* _Work task_
Scan the records below for the string "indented" and return every line where it appears.

* _Stored data_
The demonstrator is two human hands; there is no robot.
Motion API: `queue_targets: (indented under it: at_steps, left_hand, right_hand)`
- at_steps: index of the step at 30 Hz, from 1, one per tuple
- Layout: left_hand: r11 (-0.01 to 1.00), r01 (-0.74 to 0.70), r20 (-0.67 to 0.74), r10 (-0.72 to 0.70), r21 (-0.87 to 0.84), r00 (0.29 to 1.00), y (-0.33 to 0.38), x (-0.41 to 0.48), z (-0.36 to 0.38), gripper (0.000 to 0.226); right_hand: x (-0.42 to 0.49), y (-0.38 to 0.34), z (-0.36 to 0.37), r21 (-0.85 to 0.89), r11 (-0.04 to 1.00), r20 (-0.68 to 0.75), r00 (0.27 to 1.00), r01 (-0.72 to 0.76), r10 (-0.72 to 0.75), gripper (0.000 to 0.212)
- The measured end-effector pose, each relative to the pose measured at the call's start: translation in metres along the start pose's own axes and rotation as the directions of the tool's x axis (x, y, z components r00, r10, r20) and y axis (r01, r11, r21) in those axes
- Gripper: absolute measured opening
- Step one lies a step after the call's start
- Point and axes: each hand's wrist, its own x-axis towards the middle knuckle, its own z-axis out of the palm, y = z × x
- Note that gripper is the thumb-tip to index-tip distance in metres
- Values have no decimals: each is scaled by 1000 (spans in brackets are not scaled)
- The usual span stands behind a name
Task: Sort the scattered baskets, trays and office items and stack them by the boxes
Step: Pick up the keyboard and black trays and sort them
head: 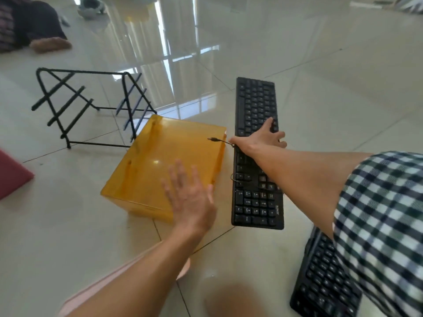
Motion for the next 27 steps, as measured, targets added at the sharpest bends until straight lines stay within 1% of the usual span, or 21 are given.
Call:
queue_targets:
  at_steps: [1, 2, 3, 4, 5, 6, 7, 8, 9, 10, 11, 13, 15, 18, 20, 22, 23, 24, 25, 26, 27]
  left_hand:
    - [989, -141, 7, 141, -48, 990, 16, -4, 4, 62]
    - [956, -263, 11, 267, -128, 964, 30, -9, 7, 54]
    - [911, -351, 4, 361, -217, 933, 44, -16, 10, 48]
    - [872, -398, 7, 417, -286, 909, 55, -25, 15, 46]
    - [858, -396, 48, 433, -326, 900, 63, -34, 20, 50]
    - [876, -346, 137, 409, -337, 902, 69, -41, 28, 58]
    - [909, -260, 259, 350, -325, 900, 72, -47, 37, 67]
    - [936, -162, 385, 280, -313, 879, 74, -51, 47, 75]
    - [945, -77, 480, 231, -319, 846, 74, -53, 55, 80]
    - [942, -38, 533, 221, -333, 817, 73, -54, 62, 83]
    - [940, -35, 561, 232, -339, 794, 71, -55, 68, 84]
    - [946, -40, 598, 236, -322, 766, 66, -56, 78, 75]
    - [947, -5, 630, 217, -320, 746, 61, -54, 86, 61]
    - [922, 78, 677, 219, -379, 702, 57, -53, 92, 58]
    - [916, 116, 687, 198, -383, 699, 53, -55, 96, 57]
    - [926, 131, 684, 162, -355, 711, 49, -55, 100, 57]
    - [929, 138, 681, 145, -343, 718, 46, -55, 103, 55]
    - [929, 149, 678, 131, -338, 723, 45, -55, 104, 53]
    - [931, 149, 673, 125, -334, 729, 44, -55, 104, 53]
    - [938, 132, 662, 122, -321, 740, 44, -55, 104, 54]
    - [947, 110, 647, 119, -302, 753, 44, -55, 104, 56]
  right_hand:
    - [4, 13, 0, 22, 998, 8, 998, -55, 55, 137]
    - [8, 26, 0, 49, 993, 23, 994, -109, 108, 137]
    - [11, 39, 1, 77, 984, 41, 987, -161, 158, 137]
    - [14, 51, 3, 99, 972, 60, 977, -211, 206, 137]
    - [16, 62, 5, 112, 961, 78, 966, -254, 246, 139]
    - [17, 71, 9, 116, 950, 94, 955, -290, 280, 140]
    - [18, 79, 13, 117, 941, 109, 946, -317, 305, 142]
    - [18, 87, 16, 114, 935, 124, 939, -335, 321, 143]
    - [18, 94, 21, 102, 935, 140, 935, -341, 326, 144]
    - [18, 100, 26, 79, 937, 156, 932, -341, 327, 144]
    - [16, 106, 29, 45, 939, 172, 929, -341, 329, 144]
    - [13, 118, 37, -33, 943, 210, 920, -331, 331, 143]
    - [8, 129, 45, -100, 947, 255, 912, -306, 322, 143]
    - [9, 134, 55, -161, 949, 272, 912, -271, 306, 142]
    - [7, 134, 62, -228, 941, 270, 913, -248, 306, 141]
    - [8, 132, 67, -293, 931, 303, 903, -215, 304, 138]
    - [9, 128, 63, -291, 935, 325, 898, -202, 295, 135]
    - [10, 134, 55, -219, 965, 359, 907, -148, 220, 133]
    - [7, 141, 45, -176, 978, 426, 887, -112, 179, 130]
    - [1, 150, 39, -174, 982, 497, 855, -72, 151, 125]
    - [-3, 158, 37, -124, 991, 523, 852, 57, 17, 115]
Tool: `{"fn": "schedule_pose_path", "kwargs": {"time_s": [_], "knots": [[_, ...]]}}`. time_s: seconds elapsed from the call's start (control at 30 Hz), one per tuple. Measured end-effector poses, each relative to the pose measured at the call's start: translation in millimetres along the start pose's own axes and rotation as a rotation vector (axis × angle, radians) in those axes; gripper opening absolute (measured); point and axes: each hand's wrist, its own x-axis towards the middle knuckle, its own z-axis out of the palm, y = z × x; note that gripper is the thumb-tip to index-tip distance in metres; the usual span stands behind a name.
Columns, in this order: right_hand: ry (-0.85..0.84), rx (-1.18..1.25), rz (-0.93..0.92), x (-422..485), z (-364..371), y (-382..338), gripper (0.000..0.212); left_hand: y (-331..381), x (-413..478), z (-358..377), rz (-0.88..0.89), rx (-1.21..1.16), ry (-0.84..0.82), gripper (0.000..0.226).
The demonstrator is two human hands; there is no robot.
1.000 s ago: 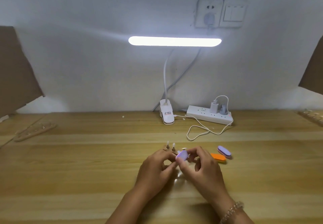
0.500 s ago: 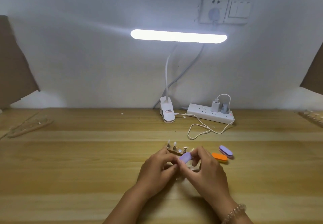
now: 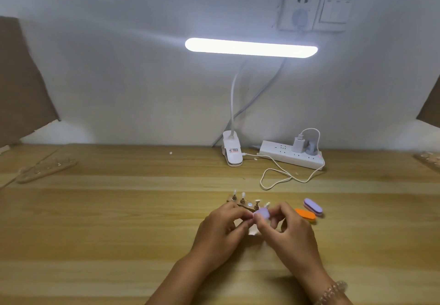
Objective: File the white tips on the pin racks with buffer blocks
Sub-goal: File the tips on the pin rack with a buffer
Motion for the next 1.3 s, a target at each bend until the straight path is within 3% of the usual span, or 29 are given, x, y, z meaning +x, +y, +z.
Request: {"fn": "schedule_pose_path", "kwargs": {"time_s": [0.13, 0.3, 0.4, 0.57, 0.7, 0.83, 0.97, 1.1, 1.2, 1.3], "knots": [[-0.081, 0.028, -0.066, -4.0, 0.7, -3.3, 0.027, -2.0, 0.7, -1.2, -0.001, -0.001, 0.004, 0.017], [0.093, -0.029, -0.035, -0.8, -0.3, -4.8, 0.026, 0.0, 2.4, 2.0, -0.005, 0.005, 0.005, 0.015], [0.011, -0.088, -0.142, -5.4, 0.5, -7.5, 0.024, -2.1, 1.1, 1.7, 0.016, 0.079, 0.006, 0.019], [0.056, -0.026, -0.081, -1.3, -0.9, -4.7, 0.023, 0.0, 0.4, 1.3, 0.036, 0.112, -0.03, 0.015], [-0.044, -0.054, -0.173, -5.9, 0.1, -7.4, 0.028, -1.5, 1.8, -0.4, 0.011, 0.084, -0.031, 0.023], [0.057, -0.002, -0.103, -0.5, -0.2, -5.7, 0.023, -0.1, 1.1, 2.0, 0.027, 0.159, -0.072, 0.019], [-0.051, -0.046, -0.191, -6.3, 0.6, -7.7, 0.027, -1.5, 0.7, -0.5, 0.005, 0.138, -0.082, 0.03], [0.038, 0.02, -0.086, 1.7, 1.2, -5.6, 0.025, 0.7, 0.5, 2.0, 0.034, 0.169, -0.083, 0.022], [-0.026, -0.054, -0.17, -3.5, 2.7, -5.8, 0.029, -0.4, 1.1, 0.3, -0.002, 0.112, -0.075, 0.027], [-0.04, -0.037, -0.127, -2.6, 2.7, -5.8, 0.032, 0.0, 1.9, 0.0, -0.011, 0.08, -0.062, 0.023]]}}
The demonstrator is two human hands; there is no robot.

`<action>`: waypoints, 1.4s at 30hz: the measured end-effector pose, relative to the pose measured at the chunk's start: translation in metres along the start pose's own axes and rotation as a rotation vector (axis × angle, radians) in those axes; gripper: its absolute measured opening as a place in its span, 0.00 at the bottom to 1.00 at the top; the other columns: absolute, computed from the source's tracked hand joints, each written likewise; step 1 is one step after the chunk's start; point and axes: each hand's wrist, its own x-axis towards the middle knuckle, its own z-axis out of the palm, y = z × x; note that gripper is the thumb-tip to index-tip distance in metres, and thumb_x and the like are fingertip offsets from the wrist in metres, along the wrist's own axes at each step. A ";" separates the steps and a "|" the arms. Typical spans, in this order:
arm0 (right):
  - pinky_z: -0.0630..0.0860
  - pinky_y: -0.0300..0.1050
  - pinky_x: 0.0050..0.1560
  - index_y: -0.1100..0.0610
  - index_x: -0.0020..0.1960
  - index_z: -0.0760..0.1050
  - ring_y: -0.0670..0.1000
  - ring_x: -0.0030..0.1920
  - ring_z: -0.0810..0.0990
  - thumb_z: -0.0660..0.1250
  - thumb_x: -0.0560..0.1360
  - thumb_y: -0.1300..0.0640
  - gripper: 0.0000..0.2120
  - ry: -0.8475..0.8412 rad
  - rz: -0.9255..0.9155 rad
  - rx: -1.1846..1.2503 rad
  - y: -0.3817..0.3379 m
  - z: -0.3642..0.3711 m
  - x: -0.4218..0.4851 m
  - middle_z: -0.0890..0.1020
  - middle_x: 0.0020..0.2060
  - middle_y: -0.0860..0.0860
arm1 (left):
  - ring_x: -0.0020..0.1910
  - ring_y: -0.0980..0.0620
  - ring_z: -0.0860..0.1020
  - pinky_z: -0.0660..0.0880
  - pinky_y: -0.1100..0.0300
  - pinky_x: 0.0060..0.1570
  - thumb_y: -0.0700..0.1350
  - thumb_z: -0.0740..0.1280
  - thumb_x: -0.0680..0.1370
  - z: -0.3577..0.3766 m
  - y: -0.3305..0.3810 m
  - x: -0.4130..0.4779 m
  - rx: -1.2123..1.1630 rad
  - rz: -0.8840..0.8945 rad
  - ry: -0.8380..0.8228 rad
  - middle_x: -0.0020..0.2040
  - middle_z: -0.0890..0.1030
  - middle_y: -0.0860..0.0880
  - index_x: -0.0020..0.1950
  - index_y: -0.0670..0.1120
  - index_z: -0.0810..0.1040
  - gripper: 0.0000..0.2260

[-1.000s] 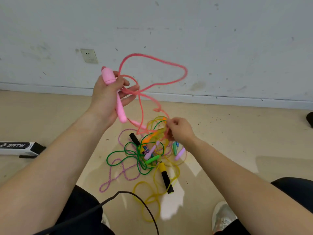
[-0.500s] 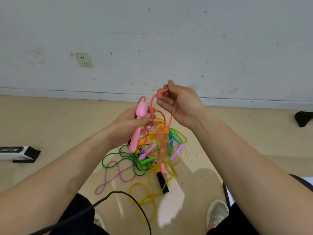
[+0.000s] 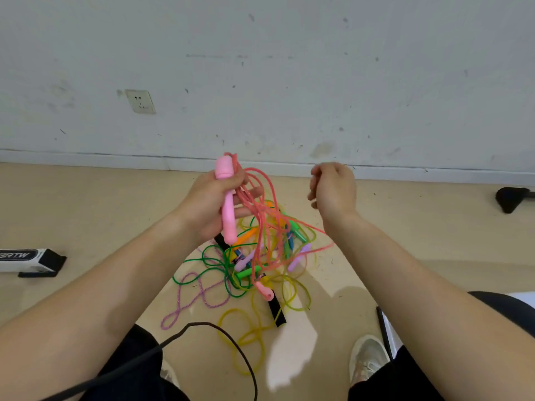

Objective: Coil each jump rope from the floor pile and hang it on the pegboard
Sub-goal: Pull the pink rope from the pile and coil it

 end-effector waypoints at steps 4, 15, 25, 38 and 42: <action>0.75 0.54 0.46 0.54 0.38 0.74 0.60 0.42 0.78 0.54 0.66 0.55 0.11 0.091 0.220 -0.182 0.066 -0.008 0.015 0.80 0.40 0.56 | 0.39 0.50 0.85 0.84 0.46 0.40 0.40 0.62 0.82 0.002 0.016 0.004 -0.158 -0.022 0.011 0.43 0.77 0.42 0.46 0.41 0.73 0.06; 0.70 0.29 0.44 0.60 0.62 0.78 0.38 0.44 0.75 0.62 0.78 0.65 0.15 -0.898 0.073 -0.706 0.137 0.031 -0.035 0.78 0.45 0.42 | 0.38 0.47 0.85 0.83 0.43 0.37 0.38 0.63 0.82 0.009 0.031 0.011 -0.445 -0.035 0.059 0.39 0.77 0.45 0.51 0.40 0.72 0.02; 0.66 0.37 0.23 0.62 0.48 0.76 0.46 0.20 0.71 0.57 0.83 0.57 0.13 -0.768 0.000 -0.494 0.082 0.024 -0.010 0.78 0.21 0.49 | 0.43 0.39 0.79 0.78 0.45 0.45 0.45 0.68 0.80 -0.051 0.022 0.031 0.716 -0.137 0.180 0.48 0.77 0.40 0.54 0.45 0.75 0.06; 0.64 0.41 0.28 0.60 0.52 0.78 0.50 0.25 0.67 0.56 0.85 0.52 0.16 -0.632 -0.073 -0.083 -0.015 0.000 -0.005 0.74 0.22 0.50 | 0.27 0.53 0.70 0.63 0.64 0.24 0.47 0.65 0.81 -0.015 0.023 0.014 0.478 0.066 0.074 0.43 0.85 0.47 0.52 0.46 0.74 0.05; 0.61 0.37 0.24 0.60 0.49 0.75 0.46 0.22 0.64 0.56 0.85 0.53 0.14 -0.553 0.180 0.258 -0.018 -0.001 -0.008 0.68 0.21 0.48 | 0.41 0.49 0.83 0.77 0.60 0.40 0.48 0.61 0.84 0.002 0.004 0.002 0.381 -0.016 -0.092 0.51 0.86 0.45 0.54 0.45 0.72 0.06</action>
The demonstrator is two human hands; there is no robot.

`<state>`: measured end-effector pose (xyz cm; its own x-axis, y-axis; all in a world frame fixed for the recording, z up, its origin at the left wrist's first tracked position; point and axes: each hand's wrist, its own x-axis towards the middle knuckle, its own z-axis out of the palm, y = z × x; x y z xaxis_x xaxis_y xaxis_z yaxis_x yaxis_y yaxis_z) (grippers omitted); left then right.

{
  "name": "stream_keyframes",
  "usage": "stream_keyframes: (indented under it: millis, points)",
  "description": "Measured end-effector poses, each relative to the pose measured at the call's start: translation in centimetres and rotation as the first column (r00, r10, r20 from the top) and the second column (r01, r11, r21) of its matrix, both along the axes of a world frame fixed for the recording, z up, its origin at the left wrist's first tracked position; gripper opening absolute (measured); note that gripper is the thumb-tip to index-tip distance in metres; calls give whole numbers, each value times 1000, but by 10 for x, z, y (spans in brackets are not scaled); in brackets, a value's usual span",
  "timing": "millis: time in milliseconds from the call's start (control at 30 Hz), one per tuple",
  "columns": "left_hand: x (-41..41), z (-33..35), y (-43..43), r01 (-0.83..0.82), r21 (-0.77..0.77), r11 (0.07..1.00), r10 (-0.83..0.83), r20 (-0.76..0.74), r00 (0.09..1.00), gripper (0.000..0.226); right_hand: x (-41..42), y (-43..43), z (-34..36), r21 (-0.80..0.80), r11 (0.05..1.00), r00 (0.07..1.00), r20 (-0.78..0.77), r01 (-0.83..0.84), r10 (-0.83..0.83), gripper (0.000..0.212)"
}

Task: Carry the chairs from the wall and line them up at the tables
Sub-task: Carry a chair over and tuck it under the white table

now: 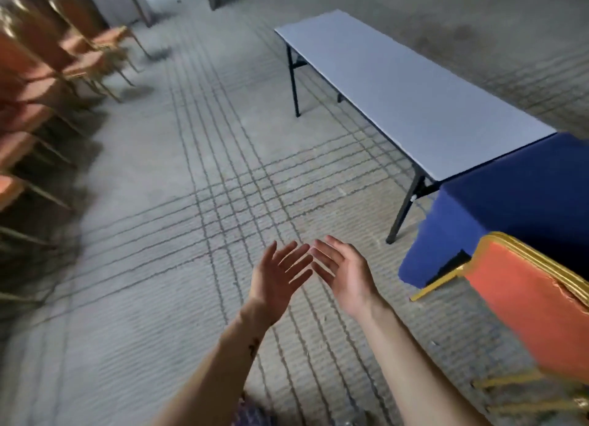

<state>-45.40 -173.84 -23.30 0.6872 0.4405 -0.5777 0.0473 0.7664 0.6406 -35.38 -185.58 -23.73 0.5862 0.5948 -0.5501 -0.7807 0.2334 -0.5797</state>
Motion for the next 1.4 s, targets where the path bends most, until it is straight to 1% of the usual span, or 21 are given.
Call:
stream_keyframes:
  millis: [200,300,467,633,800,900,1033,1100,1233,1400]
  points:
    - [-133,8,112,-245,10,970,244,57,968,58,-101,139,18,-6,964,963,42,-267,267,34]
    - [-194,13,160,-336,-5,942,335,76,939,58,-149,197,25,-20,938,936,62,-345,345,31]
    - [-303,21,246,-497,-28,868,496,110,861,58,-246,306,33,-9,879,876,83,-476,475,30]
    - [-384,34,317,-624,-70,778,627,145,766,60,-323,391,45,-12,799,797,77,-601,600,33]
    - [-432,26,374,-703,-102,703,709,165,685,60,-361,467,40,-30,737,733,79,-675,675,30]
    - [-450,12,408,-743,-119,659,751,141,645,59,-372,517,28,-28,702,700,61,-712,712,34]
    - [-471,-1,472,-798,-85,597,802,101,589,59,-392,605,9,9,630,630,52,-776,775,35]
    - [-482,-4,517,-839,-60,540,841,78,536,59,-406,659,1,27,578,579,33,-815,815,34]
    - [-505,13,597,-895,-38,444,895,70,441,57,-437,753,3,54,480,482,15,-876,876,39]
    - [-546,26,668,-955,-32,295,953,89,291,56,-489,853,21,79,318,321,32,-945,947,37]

* _Task output_
Motion API: `queue_targets: (indented under it: at_steps, left_hand, right_hand)`
  "usage": "stream_keyframes: (indented under it: millis, points)",

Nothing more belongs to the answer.